The genome is the unique blueprint of every living organism on earth. In almost every other species like humans, exhaustive research has demonstrated it is also in concert with environmental and epigenetic factors. Changes in it, is undeniably one of the pillars of disease pathogenesis - or lack thereof. It comes as no surprise that researchers have been attempting to decode it until the days of Watson and Crick, when we started to finally understand what we were really looking for.

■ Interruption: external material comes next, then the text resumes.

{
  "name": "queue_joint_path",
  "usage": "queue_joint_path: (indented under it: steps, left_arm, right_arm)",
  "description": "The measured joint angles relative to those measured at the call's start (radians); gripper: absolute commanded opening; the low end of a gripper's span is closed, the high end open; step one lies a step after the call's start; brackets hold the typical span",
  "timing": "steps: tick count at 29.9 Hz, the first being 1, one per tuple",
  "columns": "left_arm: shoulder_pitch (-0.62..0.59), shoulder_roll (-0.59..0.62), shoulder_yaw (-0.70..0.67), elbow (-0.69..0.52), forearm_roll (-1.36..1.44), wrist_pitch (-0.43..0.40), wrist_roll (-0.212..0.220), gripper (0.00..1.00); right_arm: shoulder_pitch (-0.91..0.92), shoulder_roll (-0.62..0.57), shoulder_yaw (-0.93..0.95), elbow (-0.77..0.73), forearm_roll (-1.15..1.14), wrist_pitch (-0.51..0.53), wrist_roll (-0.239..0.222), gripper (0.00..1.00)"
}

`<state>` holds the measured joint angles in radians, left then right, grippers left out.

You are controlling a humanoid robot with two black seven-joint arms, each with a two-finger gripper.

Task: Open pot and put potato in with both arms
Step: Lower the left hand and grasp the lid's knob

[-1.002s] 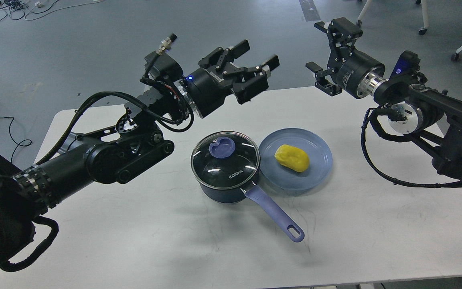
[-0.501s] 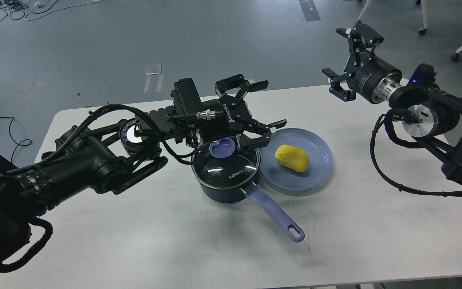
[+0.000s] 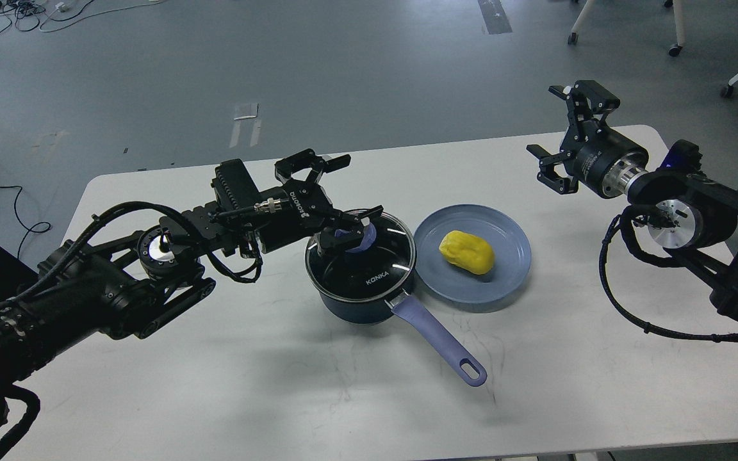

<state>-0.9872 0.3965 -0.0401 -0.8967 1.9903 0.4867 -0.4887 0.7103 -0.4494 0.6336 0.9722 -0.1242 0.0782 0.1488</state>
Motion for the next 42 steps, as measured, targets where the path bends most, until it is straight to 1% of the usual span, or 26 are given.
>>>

The culmination of these loose efforts was the human genome project1. This publicly funded project began in 1990 and was completed in 2003, having sequenced the euchromatic human genome. To do so, DNA samples were first cut up into more manageable fragments and then cloned in BACs (bacterial artificial chromosomes) creating BAC libraries. These libraries are then further subdivided into fragments which are sequenced. The sequencing techniques leverage our own biological machinery in the form of DNA polymerase. By using fluorescence and cycling the additions of a single reagent, researchers can determine the order that bases are incorporated.

After this “shotgun sequencing”2, the raw and highly redundant data is exposed to a number of bioinformatics techniques to understand the true sequence - or at least our best guess. This is where coverage comes in. The standard 30x coverage for human whole genome sequencing refers to the number of times, on average, a single position is read. This redundancy affords more reliable predictions of what the actual sequence is. Of course, one can have much greater sequencing depth for more certainty or use ultra-low coverage (Low Pass Sequencing) with certain algorithms to fill in the gaps.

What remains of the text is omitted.